A simple, facile and organic-free hydrothermal method was utilized to synthesize cadmium sulfide (CdS) superstructures. The cadmium chloride and thiourea used as a Cd2+ and S2− ion sources for the growth of CdS superstructures. The reaction was carried out at different time and temperatures. The X-ray diffraction studies confirmed that the obtained products were highly crystalline with hexagonal phase. Scanning and transmission electron microscopy images reveal a monodisperse dendrite-like CdS superstructure. It consisted of a central long trunk with secondary branches, lying parallel to each other and making a certain angle with the central trunk, and small ternary branches grew out of the secondary branches. The selected area electron diffraction altogether with high-resolution electron microscopy patterns depicted that the leaves of dendrite were single crystalline in nature and preferentially grown along (111) direction. The UV-vis absorbance and photoluminescence study illustrated that the hierarchically grown CdS superstructures revealed the good quality of optical properties. A probable growth mechanism for the formation of CdS dendritic superstructures was also discussed and demonstrated by experimental results.

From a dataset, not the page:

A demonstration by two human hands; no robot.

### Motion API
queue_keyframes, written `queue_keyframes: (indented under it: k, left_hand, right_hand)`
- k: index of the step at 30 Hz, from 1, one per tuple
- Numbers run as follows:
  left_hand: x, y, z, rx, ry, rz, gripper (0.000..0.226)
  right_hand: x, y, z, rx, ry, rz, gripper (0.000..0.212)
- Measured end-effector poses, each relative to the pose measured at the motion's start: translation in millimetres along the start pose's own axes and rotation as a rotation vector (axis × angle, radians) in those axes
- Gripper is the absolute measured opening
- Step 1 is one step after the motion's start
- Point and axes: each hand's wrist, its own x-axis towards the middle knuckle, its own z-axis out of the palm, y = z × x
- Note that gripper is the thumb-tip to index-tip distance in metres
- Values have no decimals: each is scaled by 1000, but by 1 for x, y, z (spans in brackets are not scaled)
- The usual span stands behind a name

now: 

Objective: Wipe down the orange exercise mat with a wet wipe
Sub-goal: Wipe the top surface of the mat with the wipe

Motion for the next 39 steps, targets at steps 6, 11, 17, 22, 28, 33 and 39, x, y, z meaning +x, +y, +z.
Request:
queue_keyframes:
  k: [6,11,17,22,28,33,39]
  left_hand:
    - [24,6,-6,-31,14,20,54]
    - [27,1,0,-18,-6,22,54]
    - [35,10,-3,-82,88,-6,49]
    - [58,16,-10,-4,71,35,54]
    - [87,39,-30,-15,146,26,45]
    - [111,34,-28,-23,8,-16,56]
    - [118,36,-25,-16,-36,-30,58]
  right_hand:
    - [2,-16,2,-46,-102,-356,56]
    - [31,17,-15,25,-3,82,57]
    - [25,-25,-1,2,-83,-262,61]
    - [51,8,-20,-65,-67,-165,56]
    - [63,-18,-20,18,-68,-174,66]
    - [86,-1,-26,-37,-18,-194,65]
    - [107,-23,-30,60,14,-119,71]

The photocatalytic activity of CdS superstructures was studied with the photodegradation of methylene blue (MB) in an aqueous solution, under the visible light irradiation. The results showed that the degradation ratio of MB could reach 94.93% in 220 min. Based on the results, the possible mechanism of the photocatalytic reaction of MB with CdS dendrites is useful for visible light photocatalytic applications.